Cuál es el origen del árbol de navidad

El árbol comenzó a ser popularizado en México gracias al emperador Maximiliano de Habsburgo y a su esposa, la emperatriz Carlota

Hay diferentes versiones acerca del origen del árbol de navidad. Una de las más comunes sostiene que la tradición surgió en Alemania en la primera mitad del siglo VIII (Foto: REUTERS/Benoit Tessier)
Hay diferentes versiones acerca del origen del árbol de navidad. Una de las más comunes sostiene que la tradición surgió en Alemania en la primera mitad del siglo VIII (Foto: REUTERS/Benoit Tessier)

Ya llegó diciembre, el mes preferido de muchas y muchos porque comienzan las posadas, los regalos navideños, el ponche y los aguinaldos. Es muy común que en estas fechas, las familias adornen sus casas con muñecos de nieve, renos, el famoso Santa Claus y el árbol de navidad.

Este tipo de prácticas siempre han sido muy especiales, sin embargo, llenar los hogares con todos esos adornos se ha vuelto una costumbre sobre la que muy pocas veces tomamos conciencia. Por ese motivo te contamos de dónde surgió el árbol de navidad, uno de los elementos navideños que no pueden faltar en las casas de casi todo el mundo.

Hay diferentes versiones acerca del origen del pino que llenamos de esferas, moños, estrellas y luces. Una sostiene que la tradición surgió en el norte de Europa, específicamente en Alemania en la primera mitad del siglo VIII.

Según la leyenda, en la región de Hesse, había un roble consagrado a una de las deidades germánicas más importantes: Thor. Estos pueblos alemanes acostumbraban ofrecerle algún sacrificio cada solsticio de invierno. El fin de esta práctica era asegurar el regreso del sol y de la vegetación.

La tradición cambió con la llegada de San Bonifacio, un misionero inglés que había sido enviado por la Iglesia para evangelizar a los pueblos europeos.

El abeto traído por San Bonifacio fue adornado por manzanas, que representaban al pecado original y por velas, que significaban la luz de Dios sobre los pecados. (Foto: Pixabay)
El abeto traído por San Bonifacio fue adornado por manzanas, que representaban al pecado original y por velas, que significaban la luz de Dios sobre los pecados. (Foto: Pixabay)

Cundo San Bonifacio llegó al lugar, decidió talar el roble y explicarles que no tenían que adorar a “dioses paganos”. Como símbolo de paz les ofreció un abeto, pues para él, éste era la representación de la vida eterna porque sus hojas siempre están verdes y su copa siempre señala al cielo. Desde ese momento lo bautizó como “el abeto del niño Jesús”.

Este árbol fue adornado por manzanas, que representaban al pecado original y por velas, las cuales significaban la luz de Dios sobre los pecados.

Otra explicación de esta misma leyenda dice que estos pueblos ponían un árbol en honor a Frey, dios del sol y la fertilidad. Se trataba de un fresno al que llamaban Yggdrasill por la creencia nórdica de que este arbusto simbolizaba al universo y a la vida.

Una versión diferente afirma que el origen del árbol de navidad surgió en la ciudad báltica de Tallin, Estonia en 1441, cuando un hombre decidió ponerse a bailar alrededor de un árbol que se encontraba en la plaza central, a esta acción se unieron diferentes personas y terminaron quemándolo. Este suceso provocó que los árboles fuesen iluminados durante el invierno.
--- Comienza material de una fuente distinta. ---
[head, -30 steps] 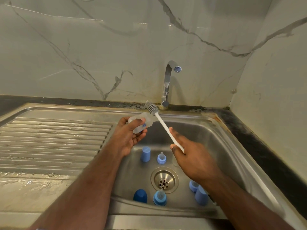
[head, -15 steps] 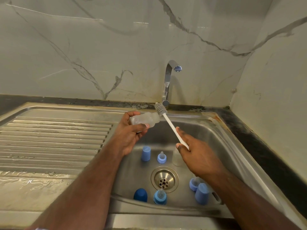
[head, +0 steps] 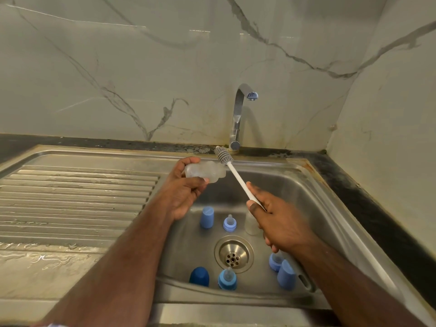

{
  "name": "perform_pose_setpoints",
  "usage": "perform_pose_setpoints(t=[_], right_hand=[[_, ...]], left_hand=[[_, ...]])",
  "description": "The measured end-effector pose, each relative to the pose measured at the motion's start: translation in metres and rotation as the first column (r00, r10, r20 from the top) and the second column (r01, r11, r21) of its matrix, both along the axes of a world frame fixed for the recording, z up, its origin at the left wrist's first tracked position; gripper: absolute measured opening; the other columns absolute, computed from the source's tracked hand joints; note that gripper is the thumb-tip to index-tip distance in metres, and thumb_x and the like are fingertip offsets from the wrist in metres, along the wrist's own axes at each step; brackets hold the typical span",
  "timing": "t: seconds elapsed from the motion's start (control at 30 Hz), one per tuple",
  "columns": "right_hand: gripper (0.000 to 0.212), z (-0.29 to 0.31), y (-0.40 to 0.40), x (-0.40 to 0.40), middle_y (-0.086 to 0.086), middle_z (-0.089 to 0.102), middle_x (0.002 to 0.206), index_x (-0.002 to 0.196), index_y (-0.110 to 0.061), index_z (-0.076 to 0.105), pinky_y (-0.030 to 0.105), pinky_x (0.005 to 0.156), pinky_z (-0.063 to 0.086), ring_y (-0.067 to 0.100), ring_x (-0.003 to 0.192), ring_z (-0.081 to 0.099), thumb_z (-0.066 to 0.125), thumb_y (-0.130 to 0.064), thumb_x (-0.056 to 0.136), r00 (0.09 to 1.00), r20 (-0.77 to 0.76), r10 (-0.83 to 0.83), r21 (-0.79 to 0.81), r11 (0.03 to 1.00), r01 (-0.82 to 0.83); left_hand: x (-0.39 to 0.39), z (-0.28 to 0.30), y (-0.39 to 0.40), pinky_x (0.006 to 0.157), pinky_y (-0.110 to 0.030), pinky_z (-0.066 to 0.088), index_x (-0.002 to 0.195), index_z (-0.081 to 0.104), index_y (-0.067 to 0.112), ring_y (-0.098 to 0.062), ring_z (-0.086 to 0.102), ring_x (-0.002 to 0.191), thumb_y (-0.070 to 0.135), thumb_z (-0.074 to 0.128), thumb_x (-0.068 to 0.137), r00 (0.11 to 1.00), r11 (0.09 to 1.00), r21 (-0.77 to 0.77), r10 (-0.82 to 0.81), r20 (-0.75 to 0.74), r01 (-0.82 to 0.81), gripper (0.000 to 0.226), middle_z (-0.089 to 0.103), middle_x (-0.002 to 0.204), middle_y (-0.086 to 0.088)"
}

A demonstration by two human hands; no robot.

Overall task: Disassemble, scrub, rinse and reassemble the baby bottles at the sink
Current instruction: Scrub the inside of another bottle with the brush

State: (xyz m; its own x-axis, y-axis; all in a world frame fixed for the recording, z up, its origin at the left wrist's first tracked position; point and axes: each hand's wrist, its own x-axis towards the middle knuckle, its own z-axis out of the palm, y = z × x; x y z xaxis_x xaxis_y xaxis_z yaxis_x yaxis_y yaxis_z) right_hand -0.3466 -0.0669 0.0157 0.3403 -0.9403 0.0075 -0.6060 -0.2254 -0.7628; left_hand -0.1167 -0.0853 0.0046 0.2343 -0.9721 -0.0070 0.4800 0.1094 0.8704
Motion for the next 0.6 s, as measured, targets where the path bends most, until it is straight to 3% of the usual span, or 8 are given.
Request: perform_pose_setpoints(t=[0.13,0.23,0.3,0.4,0.5,0.6], right_hand=[[0.049,0.000,0.002,0.003,-0.004,0.058,0.081,0.150,-0.047,0.034,0.026,0.045,0.052,0.013,0.051,0.057,0.047,-0.036,0.104,0.999,0.023,0.039,0.047,0.998,-0.040],[0.030,0.002,0.003,0.006,-0.003,0.062,0.077,0.132,-0.031,0.053,0.033,0.049,0.058,0.016,0.052,0.062,0.052,-0.027,0.101,0.995,0.099,0.022,0.041,0.999,-0.026],[0.022,0.003,0.002,0.007,0.000,0.063,0.083,0.122,-0.024,0.056,0.034,0.052,0.060,0.015,0.057,0.064,0.055,-0.021,0.100,0.992,0.122,-0.001,0.026,1.000,-0.002],[0.037,0.002,-0.004,0.003,-0.003,0.063,0.097,0.136,-0.029,0.049,0.025,0.055,0.054,0.011,0.067,0.064,0.055,-0.021,0.101,0.999,0.046,-0.009,-0.063,0.998,0.012],[0.056,0.002,-0.009,-0.002,-0.010,0.058,0.127,0.153,-0.038,0.033,0.018,0.077,0.044,0.004,0.094,0.057,0.054,-0.030,0.102,0.996,-0.087,0.003,-0.197,0.980,-0.020],[0.052,-0.001,-0.009,-0.001,-0.011,0.059,0.126,0.153,-0.043,0.031,0.003,0.071,0.037,0.000,0.093,0.053,0.047,-0.035,0.104,0.988,-0.149,0.042,-0.245,0.966,-0.078]], left_hand=[[-0.001,-0.001,-0.003,0.081,-0.030,0.055,0.111,0.062,0.025,-0.026,0.066,0.103,-0.003,0.070,0.086,0.995,0.998,-0.010,0.069,-0.075,-0.069,0.038,0.062,0.125,-0.008],[-0.001,-0.002,-0.005,0.087,-0.032,0.057,0.126,0.058,0.016,-0.028,0.067,0.108,-0.004,0.072,0.085,0.983,0.992,0.035,0.126,-0.131,-0.122,0.048,0.065,0.127,-0.014],[-0.001,0.000,-0.004,0.087,-0.030,0.060,0.123,0.059,0.007,-0.027,0.070,0.106,-0.006,0.071,0.085,0.983,0.991,0.040,0.130,-0.133,-0.125,0.042,0.067,0.126,-0.019],[-0.001,0.001,-0.004,0.087,-0.030,0.061,0.126,0.056,0.010,-0.025,0.068,0.105,-0.012,0.070,0.085,0.980,0.985,0.022,0.173,-0.103,-0.172,0.049,0.064,0.124,-0.015],[-0.001,-0.002,-0.005,0.087,-0.037,0.062,0.126,0.053,0.021,-0.028,0.067,0.107,-0.013,0.071,0.084,0.980,0.981,0.036,0.194,-0.051,-0.193,0.056,0.058,0.124,-0.010],[-0.001,-0.003,-0.005,0.085,-0.039,0.062,0.126,0.052,0.020,-0.029,0.068,0.106,-0.014,0.070,0.084,0.979,0.981,0.031,0.194,-0.056,-0.193,0.057,0.057,0.126,-0.012]])
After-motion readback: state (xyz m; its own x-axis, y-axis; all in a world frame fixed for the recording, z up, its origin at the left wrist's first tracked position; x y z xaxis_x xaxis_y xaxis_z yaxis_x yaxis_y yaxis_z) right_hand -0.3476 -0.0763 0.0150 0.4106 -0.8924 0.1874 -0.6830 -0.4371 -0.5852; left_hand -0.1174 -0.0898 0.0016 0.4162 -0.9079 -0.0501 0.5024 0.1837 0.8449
El árbol Yggdrasill simbolizaba al universo y a la vida.  (Foto: Taringa/Niccolaspatricio)
El árbol Yggdrasill simbolizaba al universo y a la vida. (Foto: Taringa/Niccolaspatricio)

Sea cual sea la versión original, es un hecho que la Iglesia se encargó de modificar esta práctica y la convirtió en un culto religioso en honor al nacimiento del niño Jesús, incluso, la significación religiosa del árbol afirma que éste es una representación del Paraíso, lugar donde vivieron Adán y Eva, los primeros seres humanos en poblar la tierra según el cristianismo y catolicismo.

La llegada de este clásico adorno, llegó a México gracias al Segundo Imperio mexicano. El emperador Maximiliano y su esposa Carlota mandaron traer desde Europa un árbol de navidad. Esta costumbre pronto fue replicada por la aristocracia, ya que solían seguir e imitar los hábitos de la pareja real.

Aunque en 1867 con la caída del Imperio se fue perdiendo esta práctica, el hecho de que fuera popularizada en diversos países del mundo, trajo de vuelta a uno de los elementos centrales de la navidad.

Finalmente, hoy en día la forma de adornar y de significar a estos árboles se ha —y se sigue— transformando de sus formas originales. Lo importante es disfrutar del espíritu navideño.